PROBLEM DESCRIPTION =
The response must consist of all the entries, duplicated without alteration.

RECORDS SUPPLIED =
= = = = =

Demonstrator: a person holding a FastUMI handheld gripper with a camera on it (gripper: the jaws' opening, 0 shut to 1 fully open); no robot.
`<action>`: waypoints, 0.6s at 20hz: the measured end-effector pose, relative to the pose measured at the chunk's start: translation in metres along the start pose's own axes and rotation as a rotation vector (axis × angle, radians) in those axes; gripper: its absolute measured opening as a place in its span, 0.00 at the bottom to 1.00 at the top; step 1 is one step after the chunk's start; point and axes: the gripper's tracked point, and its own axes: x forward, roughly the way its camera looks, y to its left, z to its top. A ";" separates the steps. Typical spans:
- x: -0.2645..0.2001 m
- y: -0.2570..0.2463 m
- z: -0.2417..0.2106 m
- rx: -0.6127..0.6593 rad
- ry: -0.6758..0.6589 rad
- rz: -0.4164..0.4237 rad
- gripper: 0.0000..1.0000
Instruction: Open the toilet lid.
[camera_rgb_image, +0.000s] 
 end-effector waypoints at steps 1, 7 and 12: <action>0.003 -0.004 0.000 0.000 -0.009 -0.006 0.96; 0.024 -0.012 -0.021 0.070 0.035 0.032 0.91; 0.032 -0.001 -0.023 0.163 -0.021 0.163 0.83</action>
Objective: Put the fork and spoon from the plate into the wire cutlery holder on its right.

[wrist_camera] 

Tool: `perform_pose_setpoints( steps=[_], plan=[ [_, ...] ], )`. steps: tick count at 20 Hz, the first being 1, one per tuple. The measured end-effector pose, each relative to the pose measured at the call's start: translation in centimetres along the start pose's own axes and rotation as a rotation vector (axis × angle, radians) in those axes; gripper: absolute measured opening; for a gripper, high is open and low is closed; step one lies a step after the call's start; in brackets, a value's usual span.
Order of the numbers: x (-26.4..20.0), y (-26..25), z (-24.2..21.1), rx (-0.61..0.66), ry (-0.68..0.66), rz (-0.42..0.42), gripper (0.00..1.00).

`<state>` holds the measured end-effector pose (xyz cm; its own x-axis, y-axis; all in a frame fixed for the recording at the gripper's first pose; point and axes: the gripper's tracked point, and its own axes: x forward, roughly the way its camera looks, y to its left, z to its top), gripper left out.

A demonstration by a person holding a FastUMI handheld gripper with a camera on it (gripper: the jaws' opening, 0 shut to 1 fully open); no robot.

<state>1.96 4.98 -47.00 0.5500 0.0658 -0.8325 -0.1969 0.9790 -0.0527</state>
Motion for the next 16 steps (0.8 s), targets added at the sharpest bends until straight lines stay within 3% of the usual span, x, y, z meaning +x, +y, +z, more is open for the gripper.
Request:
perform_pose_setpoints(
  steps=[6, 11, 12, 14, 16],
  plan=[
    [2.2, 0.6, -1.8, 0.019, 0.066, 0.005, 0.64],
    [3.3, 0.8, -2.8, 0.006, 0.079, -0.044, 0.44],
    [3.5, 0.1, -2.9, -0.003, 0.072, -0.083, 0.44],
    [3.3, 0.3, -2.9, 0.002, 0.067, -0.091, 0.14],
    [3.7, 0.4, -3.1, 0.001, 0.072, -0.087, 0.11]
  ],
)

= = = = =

SOLVED PROBLEM =
Demonstrator: a person holding a FastUMI handheld gripper with a camera on it (gripper: the jaws' opening, 0 shut to 1 fully open); no robot.
`<action>`: waypoints, 0.6s at 20hz: the measured end-effector pose, relative to the pose measured at the chunk's start: translation in metres along the start pose's own axes and rotation as a rotation vector (axis × angle, radians) in those axes; gripper: its absolute measured opening as a place in its span, 0.00 at the bottom to 1.00 at the top; step 1 is one step after the chunk's start; point and axes: the gripper's tracked point, and its own axes: x forward, roughly the way its camera looks, y to its left, z to its top. A ";" separates the steps. Typical spans:
- x: -0.2645..0.2001 m
- y: -0.2570..0.2463 m
- z: -0.2417..0.2106 m
- rx: -0.6127..0.6593 rad
- ry: -0.6758..0.6589 rad
- rz: -0.4164..0.4237 rad
- gripper: 0.0000..1.0000
Instruction: Open the toilet lid.
[camera_rgb_image, +0.000s] 
 end-effector waypoints at steps 1, 7 and 12: <action>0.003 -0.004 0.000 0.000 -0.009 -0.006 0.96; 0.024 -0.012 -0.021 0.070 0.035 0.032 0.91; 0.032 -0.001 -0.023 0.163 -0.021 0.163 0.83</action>
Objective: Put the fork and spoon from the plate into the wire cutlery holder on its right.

[wrist_camera] 

Tool: `perform_pose_setpoints( steps=[_], plan=[ [_, ...] ], )`. steps: tick count at 20 Hz, the first being 1, one per tuple. The measured end-effector pose, each relative to the pose measured at the call's start: translation in centimetres along the start pose's own axes and rotation as a rotation vector (axis × angle, radians) in those axes; gripper: absolute measured opening; for a gripper, high is open and low is closed; step one lies a step after the call's start; in brackets, a value's usual span.
Order of the numbers: x (-26.4..20.0), y (-26..25), z (-24.2..21.1), rx (-0.61..0.66), ry (-0.68..0.66), rz (-0.42..0.42), gripper (0.00..1.00).

`<state>` holds the measured end-effector pose (xyz cm; its own x-axis, y-axis; all in a frame fixed for the recording at the gripper's first pose; point and axes: the gripper's tracked point, and its own axes: x forward, roughly the way its camera looks, y to its left, z to its top), gripper left out.

A demonstration by a person holding a FastUMI handheld gripper with a camera on it (gripper: the jaws' opening, 0 shut to 1 fully open); no robot.

<state>1.96 4.98 -47.00 0.5500 0.0658 -0.8325 -0.1969 0.9790 -0.0527</state>
Motion for the next 16 steps (0.8 s), targets added at the sharpest bends until straight lines stay within 3% of the usual span, x, y, z meaning +x, +y, +z, more is open for the gripper.
Request:
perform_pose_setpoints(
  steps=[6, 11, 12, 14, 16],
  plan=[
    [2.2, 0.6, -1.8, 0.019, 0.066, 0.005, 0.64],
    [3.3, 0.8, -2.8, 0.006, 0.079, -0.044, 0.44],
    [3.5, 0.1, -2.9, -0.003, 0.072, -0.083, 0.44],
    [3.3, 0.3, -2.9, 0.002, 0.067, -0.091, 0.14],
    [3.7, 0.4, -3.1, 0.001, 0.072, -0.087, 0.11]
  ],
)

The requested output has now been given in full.